Six Practical Tips To Get Accepted Into Engine Innovator Programme

Six Practical Tips To Get Accepted Into Engine Innovator Programme

Written by Engine's new Chair, this post sets out key mistakes to avoid when you apply.

By Simon Swords – Chair – IA Engine

When Fundipedia applied to join the IA Engine Innovator Programme in 2020, our software was flying under the radar. We were solving a real problem in asset management and had a few clients but I was still figuring out how to explain our solution clearly.
It’s fair to say that many early stage firms find themselves in a position of less than 100% clarity – and that’s okay. This is part of the journey.
Now as the chair of the IA Engine I’ve read dozens of fintech applications to the cohort, and there are common mistakes made that are easily avoided – even if your message is not 100% refined to your liking.

This post sets out key mistakes to avoid so you can avoid them when you apply.

1. It’s all about the problem, and really not about the technology.

Don’t talk about your product, your stack or AI. Start with the problem you’re solving.

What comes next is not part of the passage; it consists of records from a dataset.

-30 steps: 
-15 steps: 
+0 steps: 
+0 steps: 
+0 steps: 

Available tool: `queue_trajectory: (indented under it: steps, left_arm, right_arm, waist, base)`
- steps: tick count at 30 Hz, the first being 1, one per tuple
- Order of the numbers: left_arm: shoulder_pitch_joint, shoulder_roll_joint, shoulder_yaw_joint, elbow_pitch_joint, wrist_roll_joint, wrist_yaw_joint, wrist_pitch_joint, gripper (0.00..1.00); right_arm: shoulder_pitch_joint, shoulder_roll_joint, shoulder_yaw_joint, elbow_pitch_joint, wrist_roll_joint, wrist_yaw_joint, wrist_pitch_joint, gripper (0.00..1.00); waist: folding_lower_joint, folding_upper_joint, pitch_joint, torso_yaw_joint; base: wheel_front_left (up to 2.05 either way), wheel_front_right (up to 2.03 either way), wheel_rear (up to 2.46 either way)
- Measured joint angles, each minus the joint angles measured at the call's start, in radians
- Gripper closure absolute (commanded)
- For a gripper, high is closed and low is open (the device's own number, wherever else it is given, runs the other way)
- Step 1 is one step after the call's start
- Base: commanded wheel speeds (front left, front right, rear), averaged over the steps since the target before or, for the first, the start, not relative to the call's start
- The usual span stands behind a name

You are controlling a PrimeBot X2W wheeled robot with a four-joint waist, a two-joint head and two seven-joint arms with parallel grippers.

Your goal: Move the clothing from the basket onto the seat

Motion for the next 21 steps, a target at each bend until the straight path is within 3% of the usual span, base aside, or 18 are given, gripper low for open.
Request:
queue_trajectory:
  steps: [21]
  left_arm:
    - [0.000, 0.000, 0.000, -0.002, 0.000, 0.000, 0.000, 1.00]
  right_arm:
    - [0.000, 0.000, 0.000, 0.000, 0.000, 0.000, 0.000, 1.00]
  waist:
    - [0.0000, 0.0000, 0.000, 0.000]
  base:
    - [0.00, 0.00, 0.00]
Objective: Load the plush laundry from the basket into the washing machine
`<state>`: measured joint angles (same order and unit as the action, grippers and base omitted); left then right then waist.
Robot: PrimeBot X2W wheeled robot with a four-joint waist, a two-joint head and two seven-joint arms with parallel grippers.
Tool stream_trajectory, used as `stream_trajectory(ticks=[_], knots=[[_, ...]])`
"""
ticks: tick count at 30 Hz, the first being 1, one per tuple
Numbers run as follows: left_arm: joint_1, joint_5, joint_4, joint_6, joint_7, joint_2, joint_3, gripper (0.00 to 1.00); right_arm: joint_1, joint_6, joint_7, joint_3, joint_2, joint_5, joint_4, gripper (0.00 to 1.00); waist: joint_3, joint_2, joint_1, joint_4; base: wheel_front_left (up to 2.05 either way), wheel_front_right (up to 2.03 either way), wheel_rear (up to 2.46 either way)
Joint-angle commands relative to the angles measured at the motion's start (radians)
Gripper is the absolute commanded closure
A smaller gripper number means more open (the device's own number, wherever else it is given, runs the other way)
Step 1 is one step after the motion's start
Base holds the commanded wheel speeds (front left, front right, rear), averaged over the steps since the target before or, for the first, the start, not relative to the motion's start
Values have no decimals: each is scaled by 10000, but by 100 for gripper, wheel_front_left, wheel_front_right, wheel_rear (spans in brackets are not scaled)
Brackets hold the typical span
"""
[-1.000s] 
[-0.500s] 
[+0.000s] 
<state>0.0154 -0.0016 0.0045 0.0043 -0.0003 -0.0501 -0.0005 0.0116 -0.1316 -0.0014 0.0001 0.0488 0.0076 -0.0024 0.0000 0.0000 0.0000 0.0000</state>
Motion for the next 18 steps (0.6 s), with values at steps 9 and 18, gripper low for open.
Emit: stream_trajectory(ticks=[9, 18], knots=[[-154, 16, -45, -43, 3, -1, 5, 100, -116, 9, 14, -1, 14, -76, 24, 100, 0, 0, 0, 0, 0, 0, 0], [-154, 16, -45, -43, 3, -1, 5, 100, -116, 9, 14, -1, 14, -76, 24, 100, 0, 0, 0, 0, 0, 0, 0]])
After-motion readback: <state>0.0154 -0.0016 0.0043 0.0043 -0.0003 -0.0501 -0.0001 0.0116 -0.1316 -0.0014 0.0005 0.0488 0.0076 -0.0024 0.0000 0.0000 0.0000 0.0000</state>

In our case, asset managers were wasting time and money ineffectively managing their growing pool of fund data across spreadsheets and silos. Fundipedia created one accurate and trustworthy source of funds and associated data so they could improve accuracy, governance and downstream dissemination.

You should refine your message until you can describe what your solution does in a single statement.  In other words, could you explain what your solution does to your parents or people outside of the industry?

2. Be frank, no jargon

Many applications are full of jargon. Keep yours clean and simple.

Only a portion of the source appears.